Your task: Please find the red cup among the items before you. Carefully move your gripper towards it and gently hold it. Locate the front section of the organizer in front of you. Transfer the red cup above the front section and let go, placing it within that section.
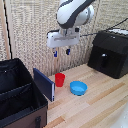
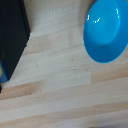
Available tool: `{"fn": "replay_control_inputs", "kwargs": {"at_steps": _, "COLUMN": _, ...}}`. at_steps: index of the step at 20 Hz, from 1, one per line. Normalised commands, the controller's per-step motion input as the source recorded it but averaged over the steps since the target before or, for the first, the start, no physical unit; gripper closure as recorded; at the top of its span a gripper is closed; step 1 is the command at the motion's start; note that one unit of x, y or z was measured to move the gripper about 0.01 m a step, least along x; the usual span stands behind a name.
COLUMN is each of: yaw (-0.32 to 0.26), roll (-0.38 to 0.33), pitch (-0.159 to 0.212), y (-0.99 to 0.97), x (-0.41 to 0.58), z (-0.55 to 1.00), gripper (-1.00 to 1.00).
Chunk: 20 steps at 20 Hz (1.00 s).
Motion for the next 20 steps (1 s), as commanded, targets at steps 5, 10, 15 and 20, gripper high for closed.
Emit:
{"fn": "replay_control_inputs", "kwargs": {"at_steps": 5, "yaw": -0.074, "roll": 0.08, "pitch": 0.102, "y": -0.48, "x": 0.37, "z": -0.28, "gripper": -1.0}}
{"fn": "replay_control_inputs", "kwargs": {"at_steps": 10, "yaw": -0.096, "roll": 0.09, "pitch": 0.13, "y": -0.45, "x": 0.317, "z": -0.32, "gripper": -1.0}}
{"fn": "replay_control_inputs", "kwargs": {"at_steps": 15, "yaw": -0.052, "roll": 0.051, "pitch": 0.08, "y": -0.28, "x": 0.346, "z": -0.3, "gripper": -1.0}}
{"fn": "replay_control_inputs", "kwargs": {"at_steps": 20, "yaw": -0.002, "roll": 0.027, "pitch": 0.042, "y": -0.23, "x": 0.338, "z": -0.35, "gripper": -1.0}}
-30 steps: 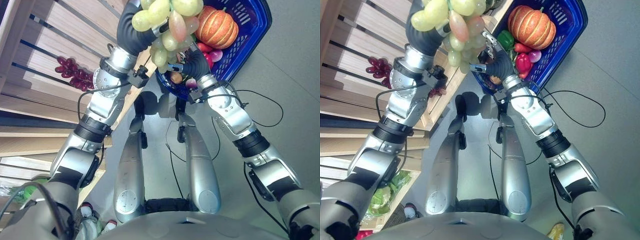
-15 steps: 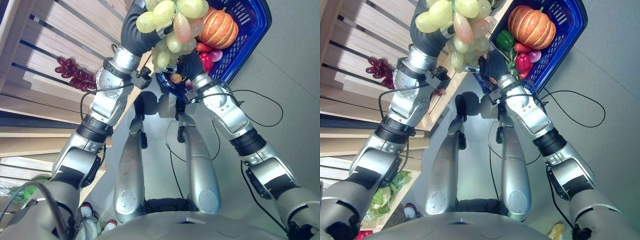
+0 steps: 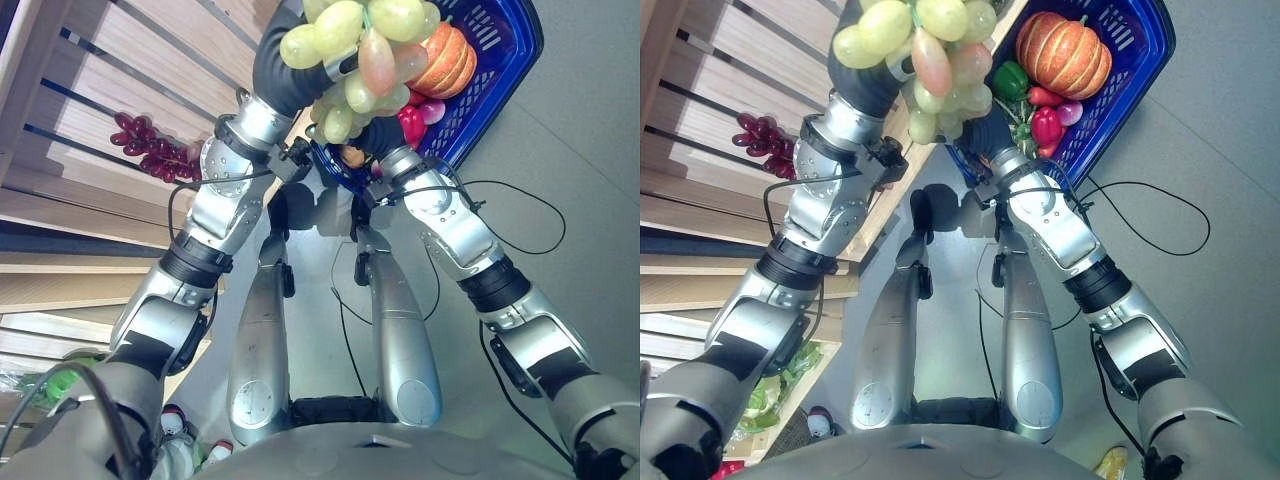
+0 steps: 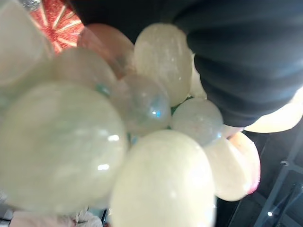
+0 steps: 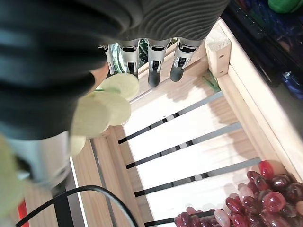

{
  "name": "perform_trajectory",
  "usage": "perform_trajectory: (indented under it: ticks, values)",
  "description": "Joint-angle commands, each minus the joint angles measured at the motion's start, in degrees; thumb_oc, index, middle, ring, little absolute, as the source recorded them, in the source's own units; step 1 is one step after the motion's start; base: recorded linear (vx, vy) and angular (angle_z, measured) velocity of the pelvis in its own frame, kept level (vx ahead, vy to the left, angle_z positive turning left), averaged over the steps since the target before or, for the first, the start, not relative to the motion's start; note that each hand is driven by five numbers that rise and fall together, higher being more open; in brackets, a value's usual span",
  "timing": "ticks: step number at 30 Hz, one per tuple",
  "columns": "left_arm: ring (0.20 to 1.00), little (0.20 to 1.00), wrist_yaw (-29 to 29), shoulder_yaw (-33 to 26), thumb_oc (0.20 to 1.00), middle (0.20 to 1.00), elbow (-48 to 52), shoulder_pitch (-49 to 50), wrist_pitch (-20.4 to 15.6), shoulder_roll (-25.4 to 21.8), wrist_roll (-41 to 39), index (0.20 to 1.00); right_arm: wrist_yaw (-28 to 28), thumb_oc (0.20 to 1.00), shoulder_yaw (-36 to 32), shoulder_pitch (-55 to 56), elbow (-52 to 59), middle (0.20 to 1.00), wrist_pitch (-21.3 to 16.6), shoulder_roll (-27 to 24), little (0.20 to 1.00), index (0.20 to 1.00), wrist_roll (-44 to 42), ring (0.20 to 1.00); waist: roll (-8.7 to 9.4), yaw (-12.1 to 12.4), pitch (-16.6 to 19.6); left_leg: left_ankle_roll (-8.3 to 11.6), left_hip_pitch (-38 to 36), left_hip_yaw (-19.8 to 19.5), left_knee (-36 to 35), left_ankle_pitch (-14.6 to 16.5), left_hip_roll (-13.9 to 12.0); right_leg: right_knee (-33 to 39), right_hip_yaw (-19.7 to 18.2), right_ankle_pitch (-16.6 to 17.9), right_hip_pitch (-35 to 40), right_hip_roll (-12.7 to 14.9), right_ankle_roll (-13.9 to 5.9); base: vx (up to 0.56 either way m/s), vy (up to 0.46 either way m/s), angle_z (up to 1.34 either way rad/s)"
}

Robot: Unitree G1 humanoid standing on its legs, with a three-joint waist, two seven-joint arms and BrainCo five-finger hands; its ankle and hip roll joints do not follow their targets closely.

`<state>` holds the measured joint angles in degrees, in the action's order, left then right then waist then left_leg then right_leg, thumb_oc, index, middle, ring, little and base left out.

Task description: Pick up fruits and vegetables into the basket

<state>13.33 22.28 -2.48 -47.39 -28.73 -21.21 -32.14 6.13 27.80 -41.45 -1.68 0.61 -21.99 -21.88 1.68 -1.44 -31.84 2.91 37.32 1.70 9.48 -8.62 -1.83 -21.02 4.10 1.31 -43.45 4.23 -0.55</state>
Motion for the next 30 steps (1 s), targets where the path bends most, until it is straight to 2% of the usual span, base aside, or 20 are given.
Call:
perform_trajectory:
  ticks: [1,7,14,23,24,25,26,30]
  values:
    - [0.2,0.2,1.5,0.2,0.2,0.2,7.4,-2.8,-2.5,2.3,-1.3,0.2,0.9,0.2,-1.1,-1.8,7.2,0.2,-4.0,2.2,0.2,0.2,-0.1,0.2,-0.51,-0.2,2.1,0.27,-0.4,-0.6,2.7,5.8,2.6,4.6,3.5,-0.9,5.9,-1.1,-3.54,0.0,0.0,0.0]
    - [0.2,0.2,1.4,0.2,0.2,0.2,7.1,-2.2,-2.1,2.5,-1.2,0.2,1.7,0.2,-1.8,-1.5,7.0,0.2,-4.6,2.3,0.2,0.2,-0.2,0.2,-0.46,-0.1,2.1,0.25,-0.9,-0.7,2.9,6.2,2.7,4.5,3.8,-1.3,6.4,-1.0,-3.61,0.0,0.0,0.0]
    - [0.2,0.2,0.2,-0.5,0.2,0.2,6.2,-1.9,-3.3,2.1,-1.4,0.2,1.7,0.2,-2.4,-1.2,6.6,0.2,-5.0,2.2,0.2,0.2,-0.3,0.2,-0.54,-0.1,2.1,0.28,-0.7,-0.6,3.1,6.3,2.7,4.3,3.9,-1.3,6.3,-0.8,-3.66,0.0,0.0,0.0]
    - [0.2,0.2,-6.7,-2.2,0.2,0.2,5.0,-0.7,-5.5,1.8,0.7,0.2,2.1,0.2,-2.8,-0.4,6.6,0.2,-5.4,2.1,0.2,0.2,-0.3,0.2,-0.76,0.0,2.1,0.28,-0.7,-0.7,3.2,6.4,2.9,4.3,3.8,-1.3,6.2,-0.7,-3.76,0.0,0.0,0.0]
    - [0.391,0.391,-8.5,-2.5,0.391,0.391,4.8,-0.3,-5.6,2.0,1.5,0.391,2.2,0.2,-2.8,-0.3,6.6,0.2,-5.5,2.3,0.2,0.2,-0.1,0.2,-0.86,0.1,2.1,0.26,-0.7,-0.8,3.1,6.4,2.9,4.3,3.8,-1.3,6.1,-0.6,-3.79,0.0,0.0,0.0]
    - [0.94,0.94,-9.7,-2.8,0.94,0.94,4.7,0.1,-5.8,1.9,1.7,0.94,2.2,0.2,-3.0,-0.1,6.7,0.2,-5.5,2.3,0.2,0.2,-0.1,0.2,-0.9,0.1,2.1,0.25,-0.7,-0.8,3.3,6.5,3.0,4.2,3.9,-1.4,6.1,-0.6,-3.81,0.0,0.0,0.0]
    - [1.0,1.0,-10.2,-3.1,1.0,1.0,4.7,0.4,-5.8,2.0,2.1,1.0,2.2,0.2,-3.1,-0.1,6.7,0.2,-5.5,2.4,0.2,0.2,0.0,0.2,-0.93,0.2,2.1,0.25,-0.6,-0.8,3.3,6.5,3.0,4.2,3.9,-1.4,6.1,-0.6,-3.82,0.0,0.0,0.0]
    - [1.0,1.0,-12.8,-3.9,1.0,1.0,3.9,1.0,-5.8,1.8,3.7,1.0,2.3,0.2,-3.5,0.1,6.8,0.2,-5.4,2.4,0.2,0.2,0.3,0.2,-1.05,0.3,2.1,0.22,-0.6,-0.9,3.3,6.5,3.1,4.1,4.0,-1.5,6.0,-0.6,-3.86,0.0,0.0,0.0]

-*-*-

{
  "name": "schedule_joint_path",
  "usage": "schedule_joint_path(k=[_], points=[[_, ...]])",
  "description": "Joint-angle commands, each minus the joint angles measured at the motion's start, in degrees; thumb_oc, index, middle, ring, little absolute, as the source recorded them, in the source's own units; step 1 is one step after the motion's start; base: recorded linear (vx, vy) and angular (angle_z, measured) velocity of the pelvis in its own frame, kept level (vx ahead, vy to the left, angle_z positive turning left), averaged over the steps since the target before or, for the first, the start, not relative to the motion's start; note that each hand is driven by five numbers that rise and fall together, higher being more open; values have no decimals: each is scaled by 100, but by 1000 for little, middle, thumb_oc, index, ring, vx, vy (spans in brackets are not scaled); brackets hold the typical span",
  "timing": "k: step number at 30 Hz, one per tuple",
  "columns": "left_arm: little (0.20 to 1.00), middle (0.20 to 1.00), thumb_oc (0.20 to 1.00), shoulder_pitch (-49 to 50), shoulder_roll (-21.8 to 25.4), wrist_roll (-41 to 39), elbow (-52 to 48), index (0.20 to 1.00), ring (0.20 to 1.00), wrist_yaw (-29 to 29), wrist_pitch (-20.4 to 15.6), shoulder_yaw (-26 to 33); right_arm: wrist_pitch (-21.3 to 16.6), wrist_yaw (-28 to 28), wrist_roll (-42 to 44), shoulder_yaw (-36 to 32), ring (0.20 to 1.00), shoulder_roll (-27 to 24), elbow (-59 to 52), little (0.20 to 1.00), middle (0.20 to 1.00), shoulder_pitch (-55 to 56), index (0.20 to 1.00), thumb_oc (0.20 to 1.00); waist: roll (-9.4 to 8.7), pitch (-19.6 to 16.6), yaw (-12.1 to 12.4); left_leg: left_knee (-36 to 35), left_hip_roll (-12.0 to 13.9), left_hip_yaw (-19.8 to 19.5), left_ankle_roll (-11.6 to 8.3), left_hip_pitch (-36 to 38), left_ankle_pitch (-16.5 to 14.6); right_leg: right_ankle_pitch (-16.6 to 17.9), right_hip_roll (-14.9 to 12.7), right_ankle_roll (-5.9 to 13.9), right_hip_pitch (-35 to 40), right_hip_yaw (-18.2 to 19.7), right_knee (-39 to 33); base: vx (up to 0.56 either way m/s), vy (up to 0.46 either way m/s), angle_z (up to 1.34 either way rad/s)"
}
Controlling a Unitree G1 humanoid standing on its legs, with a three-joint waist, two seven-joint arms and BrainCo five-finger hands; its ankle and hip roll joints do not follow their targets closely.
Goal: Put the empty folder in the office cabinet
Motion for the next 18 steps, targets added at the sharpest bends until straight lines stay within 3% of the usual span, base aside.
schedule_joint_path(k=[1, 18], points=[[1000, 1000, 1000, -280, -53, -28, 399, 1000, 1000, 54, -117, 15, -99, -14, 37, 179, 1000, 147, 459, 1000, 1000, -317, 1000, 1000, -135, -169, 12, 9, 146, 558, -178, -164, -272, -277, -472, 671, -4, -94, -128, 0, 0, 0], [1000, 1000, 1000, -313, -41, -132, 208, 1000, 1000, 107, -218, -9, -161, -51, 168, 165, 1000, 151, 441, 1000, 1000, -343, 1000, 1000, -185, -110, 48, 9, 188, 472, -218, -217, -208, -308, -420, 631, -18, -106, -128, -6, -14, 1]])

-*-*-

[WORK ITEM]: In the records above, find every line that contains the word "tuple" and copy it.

[SOLUTION]:
  "timing": "ticks: step number at 30 Hz, one per tuple",
  "timing": "k: step number at 30 Hz, one per tuple",

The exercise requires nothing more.